6. I was surprised at how little paint I used. Although I dropped a lot of paint onto my small canvases, I barely made a dent in the 45 ml (1.5-ounce) bottle.

7. As far as I could tell, swirling the paint around makes no difference to the final pattern you get. What does seem to make a difference is the thickness of the paint: the thicker the paint, the larger the bubbles.

I'm not sure what I think of this paint. If you wanted to have a high-gloss mottled surface in a specific area of a painting, this would be ideal. It would also be great for jewellery—either to enhance other surfaces, or to serve as an interesting surface all on its own.  

As a painting medium for representational images, I'm not in love with it, however. It might have been okay if I'd been working on a larger canvas, but I think it's the kind of thing I'd only use for discrete areas of a painting, or perhaps as a background for something else. That's not to say that I won't try this again sometime, but I may restrict its use to jewellery applications, or very specific placement within a larger canvas.






Elephant Lore of the Day
Although we know that elephants grieve the loss of other members of their species, it also appears that they sometimes grieve for humans.

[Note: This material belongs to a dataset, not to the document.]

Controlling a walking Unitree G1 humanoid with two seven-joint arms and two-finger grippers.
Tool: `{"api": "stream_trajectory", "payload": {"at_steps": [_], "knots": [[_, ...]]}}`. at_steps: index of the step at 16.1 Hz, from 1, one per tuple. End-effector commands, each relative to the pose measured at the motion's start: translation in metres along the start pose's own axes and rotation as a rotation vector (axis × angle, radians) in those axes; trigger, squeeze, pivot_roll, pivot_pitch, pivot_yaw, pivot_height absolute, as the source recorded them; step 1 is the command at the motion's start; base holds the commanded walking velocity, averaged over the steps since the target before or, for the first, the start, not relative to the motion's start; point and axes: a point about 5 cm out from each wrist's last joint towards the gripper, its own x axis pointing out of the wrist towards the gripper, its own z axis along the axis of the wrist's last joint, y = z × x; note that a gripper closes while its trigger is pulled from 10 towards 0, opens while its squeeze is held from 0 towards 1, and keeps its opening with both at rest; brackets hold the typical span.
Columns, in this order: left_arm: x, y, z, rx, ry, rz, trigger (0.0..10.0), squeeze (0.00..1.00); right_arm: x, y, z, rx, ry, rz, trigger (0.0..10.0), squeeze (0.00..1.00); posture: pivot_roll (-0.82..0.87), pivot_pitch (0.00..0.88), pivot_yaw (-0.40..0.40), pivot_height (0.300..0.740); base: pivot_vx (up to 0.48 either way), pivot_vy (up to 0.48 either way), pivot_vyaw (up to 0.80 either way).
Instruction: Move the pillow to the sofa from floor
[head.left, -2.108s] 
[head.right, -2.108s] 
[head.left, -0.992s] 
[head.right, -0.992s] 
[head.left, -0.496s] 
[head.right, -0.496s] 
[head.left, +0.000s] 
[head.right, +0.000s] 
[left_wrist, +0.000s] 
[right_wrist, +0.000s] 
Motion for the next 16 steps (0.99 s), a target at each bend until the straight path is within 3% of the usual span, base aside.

Over the years, there have been numerous stories of elephants mourning the loss of human friends; however, it also seems that they sometimes mourn people they don't know.

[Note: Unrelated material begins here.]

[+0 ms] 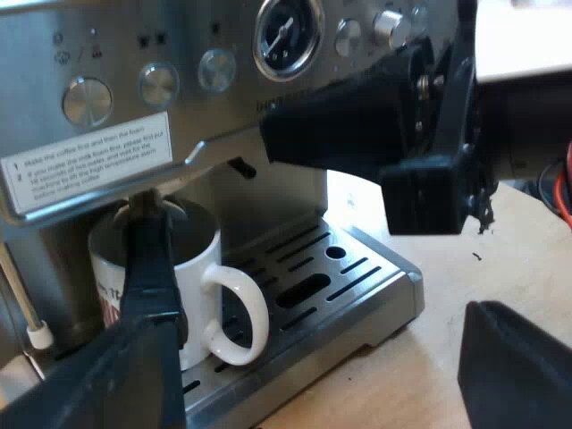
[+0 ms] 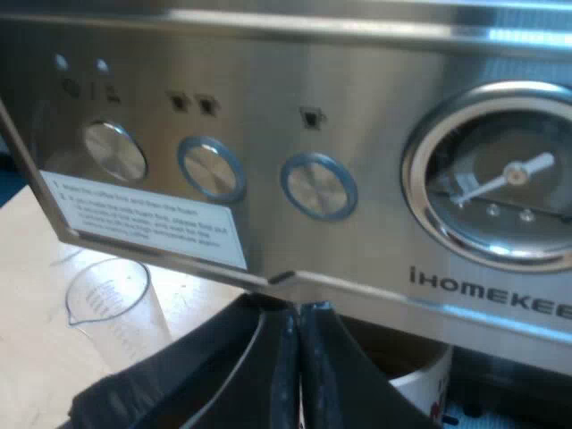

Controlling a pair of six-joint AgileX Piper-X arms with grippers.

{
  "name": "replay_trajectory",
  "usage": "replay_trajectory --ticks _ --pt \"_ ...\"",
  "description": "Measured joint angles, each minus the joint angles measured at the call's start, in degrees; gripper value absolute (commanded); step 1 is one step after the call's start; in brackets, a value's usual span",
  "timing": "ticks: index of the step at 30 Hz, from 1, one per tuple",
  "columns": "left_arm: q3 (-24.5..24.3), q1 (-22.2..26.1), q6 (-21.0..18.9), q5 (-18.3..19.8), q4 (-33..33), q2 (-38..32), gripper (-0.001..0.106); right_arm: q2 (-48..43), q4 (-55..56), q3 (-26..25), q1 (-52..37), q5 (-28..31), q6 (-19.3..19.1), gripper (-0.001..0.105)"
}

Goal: Place mug into machine

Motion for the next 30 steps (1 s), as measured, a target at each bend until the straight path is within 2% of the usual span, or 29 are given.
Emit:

Some years ago, elephants raiding crops in the village of Katwe, Uganda ended up killing a villager. After killing the man, astonishingly, the elephants took the man's body and began treating it to the same funeral rites they would give one of their own. They circled him, touched him with their trunks, and made soft rumbling noises.

Even more surprisingly, when a group of villagers came to reclaim the man's body for the family's own funeral rites, the elephants refused to move. When nothing would induce the elephants to relinquish the man's body, the villagers got their guns and began firing into the air at close range. Elephants in Africa are nothing if not familiar with the sound of gunfire and what it usually means, so the grieving herd was finally scared away.

Researchers have observed this strange phenomenon before. Of all the other species in the world, human remains are apparently the only ones to which elephants accord the same respect they give their own.